**Stored data:**
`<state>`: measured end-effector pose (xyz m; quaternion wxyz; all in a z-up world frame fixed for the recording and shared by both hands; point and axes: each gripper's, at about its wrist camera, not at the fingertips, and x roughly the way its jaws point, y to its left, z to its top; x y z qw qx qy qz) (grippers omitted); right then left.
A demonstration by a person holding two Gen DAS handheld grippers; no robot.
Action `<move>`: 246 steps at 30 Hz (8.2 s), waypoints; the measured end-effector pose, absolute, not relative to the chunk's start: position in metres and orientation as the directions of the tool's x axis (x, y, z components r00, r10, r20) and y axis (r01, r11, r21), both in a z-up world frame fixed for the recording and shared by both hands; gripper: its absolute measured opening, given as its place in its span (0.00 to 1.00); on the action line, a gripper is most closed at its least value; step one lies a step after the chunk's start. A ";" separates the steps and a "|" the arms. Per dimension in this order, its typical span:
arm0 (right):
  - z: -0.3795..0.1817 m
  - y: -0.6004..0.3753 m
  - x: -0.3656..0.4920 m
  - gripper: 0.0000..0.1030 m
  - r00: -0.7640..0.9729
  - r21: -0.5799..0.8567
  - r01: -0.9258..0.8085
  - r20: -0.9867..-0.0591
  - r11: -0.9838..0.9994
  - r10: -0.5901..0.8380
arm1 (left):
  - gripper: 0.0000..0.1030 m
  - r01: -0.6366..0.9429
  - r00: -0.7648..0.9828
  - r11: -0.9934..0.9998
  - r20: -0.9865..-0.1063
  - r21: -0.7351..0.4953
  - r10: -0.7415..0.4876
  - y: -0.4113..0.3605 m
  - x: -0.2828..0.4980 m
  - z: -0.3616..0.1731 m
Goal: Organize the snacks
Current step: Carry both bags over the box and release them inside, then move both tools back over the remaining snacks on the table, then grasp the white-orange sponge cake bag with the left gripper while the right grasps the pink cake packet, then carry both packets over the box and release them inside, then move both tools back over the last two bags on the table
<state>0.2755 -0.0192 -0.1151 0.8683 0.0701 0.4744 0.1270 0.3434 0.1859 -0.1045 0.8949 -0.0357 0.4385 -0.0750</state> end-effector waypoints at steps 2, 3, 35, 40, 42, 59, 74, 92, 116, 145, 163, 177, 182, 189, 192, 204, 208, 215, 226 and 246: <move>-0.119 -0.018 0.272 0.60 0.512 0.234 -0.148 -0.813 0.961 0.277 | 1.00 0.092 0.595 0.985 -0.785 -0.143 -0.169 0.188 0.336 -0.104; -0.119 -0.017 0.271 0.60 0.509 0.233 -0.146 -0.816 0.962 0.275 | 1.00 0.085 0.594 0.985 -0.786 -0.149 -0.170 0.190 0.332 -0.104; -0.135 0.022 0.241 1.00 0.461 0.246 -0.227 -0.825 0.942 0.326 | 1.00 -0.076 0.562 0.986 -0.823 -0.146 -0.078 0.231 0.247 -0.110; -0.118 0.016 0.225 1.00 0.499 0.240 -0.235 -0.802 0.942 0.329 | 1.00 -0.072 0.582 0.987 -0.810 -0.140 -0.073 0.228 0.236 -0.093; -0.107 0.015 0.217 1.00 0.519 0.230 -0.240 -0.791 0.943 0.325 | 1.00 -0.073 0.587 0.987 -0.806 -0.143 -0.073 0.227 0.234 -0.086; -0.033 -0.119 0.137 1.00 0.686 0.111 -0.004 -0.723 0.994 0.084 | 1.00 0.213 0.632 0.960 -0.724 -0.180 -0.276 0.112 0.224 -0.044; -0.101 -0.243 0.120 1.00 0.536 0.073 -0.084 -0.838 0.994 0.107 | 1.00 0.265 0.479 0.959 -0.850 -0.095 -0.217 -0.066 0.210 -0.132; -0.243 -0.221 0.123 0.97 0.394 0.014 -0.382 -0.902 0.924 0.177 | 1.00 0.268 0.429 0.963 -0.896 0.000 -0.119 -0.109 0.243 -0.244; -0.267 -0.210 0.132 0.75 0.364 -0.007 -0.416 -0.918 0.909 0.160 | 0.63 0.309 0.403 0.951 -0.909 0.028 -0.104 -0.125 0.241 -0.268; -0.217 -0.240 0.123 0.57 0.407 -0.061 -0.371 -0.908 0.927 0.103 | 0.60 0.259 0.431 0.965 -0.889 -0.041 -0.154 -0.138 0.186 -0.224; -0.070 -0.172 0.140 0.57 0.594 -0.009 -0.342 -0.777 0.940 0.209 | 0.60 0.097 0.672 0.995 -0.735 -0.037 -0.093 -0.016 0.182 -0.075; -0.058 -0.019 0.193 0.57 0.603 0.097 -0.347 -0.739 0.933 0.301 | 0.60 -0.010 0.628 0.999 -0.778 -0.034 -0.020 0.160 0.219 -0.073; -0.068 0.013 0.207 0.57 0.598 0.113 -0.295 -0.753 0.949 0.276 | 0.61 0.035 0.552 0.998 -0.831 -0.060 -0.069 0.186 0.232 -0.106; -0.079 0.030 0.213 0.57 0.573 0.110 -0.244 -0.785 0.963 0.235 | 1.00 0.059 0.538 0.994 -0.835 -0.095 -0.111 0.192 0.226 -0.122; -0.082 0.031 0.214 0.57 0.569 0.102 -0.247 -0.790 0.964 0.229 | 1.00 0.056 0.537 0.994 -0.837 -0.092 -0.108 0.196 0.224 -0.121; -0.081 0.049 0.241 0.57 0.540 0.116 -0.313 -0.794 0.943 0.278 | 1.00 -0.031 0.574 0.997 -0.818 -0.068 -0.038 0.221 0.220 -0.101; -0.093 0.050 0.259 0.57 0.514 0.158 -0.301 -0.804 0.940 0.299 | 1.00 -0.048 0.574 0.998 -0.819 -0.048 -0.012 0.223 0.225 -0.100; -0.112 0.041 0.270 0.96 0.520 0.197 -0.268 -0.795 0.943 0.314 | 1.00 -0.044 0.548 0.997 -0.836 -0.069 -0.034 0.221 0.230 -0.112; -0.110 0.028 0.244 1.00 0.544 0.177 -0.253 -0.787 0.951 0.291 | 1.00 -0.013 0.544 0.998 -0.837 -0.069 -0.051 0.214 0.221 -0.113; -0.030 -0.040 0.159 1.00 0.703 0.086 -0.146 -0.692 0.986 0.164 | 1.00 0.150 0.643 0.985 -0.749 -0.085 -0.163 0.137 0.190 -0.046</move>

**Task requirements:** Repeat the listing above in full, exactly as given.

**Exercise output:**
`<state>`: measured end-effector pose (xyz m; quaternion wxyz; all in a z-up world frame fixed for the recording and shared by both hands; point and axes: each gripper's, at about its wrist camera, not at the fingertips, and x roughly the way its jaws point, y to its left, z to its top; x y z qw qx qy qz) (grippers omitted); right then left.
A demonstration by a person holding two Gen DAS handheld grippers; no robot.
Action `<move>`: 246 steps at 30 Hz (8.2 s), waypoints; the measured end-effector pose, absolute, not relative to the chunk's start: position in metres and orientation as the directions of the tool's x axis (x, y, z components r00, r10, r20) and y axis (r01, r11, r21), both in a z-up world frame fixed for the recording and shared by both hands; gripper: its absolute measured opening, given as its place in its span (0.00 to 1.00); on the action line, a gripper is most closed at its least value; step one lies a step after the chunk's start. A ";" separates the steps and a "|" the arms. Per dimension in this order, its typical span:
arm0 (right):
  - z: -0.3795..0.1817 m
  - y: -0.6004..0.3753 m
  - x: -0.3656..0.4920 m
  - gripper: 0.0000..0.1030 m
  - r00: -0.7640..0.9729
  - r21: -0.5799..0.8567
  - r01: -0.9258..0.8085
  - r20: -0.9867..-0.0591
  - r11: -0.9838..0.9994
  - r10: -0.5901..0.8380
arm1 (left):
  - gripper: 0.0000..0.1030 m
  - r01: -0.6366..0.9429
  - r00: -0.7648..0.9828
  - r11: -0.9934..0.9998
  - r20: -0.9865..-0.1063
  - r21: -0.7351..0.4953
  - r10: -0.7415..0.4876
  - y: -0.4113..0.3605 m
  - x: -0.2828..0.4980 m
  - z: -0.3616..0.1731 m
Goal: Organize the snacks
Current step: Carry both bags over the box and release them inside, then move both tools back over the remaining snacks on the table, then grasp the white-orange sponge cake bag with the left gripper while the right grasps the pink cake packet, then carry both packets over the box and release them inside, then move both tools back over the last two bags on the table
<state>0.2755 -0.0192 -0.1151 0.8683 0.0701 0.4744 0.1270 0.3434 0.1859 -0.1045 0.8949 -0.0357 0.4385 -0.0750</state> end-effector waypoints at steps 2, 3, 35, 40, 42, 59, 74, 92, 116, 145, 163, 177, 182, 189, 192, 204, 208, 215, 226 and 246: <move>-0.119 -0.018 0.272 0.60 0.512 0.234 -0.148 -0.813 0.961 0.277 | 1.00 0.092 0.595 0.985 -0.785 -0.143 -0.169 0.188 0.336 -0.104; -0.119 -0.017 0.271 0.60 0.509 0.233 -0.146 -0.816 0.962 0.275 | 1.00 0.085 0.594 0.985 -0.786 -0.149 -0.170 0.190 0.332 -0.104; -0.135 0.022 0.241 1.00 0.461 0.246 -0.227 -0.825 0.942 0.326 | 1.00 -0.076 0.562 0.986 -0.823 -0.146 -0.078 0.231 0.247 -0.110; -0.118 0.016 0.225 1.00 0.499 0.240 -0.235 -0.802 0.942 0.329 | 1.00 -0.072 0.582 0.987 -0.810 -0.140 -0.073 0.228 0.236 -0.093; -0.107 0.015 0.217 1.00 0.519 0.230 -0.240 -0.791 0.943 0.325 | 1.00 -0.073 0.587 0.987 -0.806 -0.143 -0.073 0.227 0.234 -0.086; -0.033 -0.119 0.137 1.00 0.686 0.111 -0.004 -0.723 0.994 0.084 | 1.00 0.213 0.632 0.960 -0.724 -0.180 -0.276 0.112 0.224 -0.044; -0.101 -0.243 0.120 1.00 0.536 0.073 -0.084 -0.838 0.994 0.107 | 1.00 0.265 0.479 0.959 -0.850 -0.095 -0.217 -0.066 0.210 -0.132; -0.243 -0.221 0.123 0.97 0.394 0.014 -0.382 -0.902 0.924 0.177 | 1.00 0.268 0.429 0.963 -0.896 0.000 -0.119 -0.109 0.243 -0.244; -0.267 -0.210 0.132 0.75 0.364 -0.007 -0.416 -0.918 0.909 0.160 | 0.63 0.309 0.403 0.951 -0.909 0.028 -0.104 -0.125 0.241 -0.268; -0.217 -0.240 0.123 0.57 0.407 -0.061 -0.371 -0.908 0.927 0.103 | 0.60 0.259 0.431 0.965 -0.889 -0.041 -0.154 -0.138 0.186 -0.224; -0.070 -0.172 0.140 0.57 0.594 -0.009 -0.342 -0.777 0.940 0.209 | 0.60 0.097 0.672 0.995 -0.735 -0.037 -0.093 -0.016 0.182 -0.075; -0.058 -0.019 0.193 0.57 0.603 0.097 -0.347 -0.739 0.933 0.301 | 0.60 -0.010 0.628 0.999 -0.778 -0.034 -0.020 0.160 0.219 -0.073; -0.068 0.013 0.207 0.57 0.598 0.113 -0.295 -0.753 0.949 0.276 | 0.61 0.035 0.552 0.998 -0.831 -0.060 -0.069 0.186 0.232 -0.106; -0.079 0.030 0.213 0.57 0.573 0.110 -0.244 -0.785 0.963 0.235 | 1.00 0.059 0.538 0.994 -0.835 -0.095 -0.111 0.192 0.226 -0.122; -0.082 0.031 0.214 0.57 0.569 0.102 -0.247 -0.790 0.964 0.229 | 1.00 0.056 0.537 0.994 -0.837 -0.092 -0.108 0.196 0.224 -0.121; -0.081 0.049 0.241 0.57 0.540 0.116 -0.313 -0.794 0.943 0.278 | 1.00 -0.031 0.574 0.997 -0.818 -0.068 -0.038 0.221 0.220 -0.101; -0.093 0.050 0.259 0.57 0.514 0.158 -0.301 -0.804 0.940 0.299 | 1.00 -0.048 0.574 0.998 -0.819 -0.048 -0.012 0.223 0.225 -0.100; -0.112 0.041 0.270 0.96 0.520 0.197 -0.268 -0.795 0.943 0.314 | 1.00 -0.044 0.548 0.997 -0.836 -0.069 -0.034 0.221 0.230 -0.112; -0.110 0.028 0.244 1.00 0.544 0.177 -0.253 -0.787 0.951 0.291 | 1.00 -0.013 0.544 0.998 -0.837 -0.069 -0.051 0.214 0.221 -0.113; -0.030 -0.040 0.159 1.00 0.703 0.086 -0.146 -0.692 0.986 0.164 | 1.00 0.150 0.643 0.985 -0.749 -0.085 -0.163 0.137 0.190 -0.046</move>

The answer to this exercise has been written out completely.